HBase is a wide-column (or column-oriented) database based on Google’s BigTable. Despite being best known as the NoSQL solution that Facebook adopted for their messaging platform (abandoning their own database, Cassandra, in the process), it has a fairly enviable list of companies that use it – including Adobe, Twitter, and Yahoo! It was originally developed by Powerset, for use in their natural language search technology. Powerset was acquired by Microsoft in 2008, in a deal reportedly worth around $100 million, about a year before Microsoft unveiled Bing.
HBase was written in Java and was primarily intended for use on *nix environments, but you can also run it on Mac OS X and Windows (providing that the Java Runtime Environment, Cygwin, and SSH are all installed). It’s open-source under the Apache License 2.0, and is now a part of the Apache Software Foundation so it can be downloaded from their servers at hbase.apache.org. The source code for the entire database server and Hadoop file system is available for brave developers who want to port it to other operating systems, or provide their own database distributions.
Designed for storing extremely large quantities of rows in a table-like structure made up of extremely large numbers of columns, HBase claims to offer fast and random access to your data, in addition to various other features and benefits:
- Flexible data model supports data that is highly-variable in its structure.
- Scalable, with automatic (but configurable) sharding of database tables.
- Support for Hadoop MapReduce.
- Java API for data access and database administration.
- Server-side processing with Java and Thrift – with functionality that is similar to the triggers and stored procedures used in relational database management systems (RDBMSs).

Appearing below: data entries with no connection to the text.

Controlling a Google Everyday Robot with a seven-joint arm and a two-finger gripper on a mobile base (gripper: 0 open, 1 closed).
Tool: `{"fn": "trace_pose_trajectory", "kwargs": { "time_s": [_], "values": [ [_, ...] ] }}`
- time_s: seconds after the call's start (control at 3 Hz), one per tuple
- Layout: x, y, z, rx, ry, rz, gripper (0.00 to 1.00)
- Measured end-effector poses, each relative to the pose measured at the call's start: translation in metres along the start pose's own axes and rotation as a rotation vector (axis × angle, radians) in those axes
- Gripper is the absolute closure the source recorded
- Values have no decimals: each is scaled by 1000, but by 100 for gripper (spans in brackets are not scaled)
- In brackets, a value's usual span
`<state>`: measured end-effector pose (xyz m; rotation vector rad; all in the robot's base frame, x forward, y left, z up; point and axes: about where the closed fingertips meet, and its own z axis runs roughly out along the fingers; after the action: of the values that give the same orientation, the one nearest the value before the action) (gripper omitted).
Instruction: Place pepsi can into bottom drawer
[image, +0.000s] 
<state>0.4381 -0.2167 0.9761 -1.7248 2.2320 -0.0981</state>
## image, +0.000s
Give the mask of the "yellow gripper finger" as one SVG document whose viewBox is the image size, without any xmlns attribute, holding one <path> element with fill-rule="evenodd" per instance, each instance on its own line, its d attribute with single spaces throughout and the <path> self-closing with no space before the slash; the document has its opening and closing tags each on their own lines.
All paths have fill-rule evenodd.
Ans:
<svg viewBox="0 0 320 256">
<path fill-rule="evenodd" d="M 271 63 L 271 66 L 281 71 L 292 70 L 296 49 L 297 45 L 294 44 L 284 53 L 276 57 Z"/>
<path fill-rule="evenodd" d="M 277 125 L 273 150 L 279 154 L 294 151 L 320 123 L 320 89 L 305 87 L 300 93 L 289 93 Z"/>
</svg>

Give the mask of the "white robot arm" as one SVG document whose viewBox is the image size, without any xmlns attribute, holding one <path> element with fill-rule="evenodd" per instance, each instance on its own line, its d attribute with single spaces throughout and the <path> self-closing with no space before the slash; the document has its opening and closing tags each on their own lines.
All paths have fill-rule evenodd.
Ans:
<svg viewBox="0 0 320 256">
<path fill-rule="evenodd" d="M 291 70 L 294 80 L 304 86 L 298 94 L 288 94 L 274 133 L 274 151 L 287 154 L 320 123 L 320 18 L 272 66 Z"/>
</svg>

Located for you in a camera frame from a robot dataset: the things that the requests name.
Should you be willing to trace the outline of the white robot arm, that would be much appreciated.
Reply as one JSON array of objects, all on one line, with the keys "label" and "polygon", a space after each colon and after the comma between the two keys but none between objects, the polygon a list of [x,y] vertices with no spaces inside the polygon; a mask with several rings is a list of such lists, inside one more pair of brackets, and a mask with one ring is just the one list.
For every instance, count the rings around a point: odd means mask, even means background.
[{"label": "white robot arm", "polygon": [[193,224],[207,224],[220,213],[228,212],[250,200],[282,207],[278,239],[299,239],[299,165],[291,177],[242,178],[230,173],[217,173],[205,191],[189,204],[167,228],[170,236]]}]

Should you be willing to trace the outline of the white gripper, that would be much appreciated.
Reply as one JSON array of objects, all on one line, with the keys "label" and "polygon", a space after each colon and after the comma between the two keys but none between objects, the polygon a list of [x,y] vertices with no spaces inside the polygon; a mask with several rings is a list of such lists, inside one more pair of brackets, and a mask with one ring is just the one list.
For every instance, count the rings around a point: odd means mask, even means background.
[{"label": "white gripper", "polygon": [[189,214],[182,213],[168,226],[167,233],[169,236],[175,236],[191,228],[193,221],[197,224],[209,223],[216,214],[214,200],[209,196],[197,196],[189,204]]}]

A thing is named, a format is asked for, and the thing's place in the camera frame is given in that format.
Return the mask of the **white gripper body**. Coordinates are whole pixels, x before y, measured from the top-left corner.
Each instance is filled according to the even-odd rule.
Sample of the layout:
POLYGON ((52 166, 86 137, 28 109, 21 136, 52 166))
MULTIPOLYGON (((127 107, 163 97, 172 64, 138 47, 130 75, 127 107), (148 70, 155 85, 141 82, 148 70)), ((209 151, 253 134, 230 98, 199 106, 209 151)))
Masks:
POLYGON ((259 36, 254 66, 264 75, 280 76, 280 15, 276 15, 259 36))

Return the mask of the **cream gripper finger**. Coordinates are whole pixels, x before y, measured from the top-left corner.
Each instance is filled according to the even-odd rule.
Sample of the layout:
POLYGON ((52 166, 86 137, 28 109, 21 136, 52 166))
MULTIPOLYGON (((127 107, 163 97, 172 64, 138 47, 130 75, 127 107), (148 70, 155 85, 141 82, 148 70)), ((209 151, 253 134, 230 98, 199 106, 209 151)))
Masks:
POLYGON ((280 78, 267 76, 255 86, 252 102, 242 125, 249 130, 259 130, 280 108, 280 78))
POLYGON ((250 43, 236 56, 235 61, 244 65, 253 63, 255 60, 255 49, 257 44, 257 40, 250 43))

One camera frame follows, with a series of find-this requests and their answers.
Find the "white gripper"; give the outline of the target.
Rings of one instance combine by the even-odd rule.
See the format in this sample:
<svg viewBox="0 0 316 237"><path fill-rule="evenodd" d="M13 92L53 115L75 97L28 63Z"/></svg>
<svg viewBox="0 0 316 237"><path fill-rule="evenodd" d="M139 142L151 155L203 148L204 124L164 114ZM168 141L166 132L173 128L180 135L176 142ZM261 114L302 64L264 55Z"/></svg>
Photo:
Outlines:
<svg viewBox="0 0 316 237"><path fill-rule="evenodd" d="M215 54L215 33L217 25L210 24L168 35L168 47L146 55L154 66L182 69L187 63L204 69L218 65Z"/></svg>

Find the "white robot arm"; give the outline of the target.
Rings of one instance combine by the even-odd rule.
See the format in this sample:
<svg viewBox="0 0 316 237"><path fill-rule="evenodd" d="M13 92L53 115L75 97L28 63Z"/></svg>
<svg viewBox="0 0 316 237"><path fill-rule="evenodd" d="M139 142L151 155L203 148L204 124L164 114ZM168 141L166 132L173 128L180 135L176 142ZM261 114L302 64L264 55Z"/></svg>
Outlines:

- Runs on so-called “commodity hardware” – machines that are generally less powerful, and cheaper, than those used for RDBMS servers.
“Independent” reviews of a variety of NoSQL database solutions have noted that, whilst Cassandra is generally faster than HBase in terms of its ability to write information to the database, HBase has been optimized for read operations and outperforms Cassandra (and many other databases) in this area. This would certainly make HBase an excellent choice for data warehousing and analysis in read-heavy applications, such as search engines.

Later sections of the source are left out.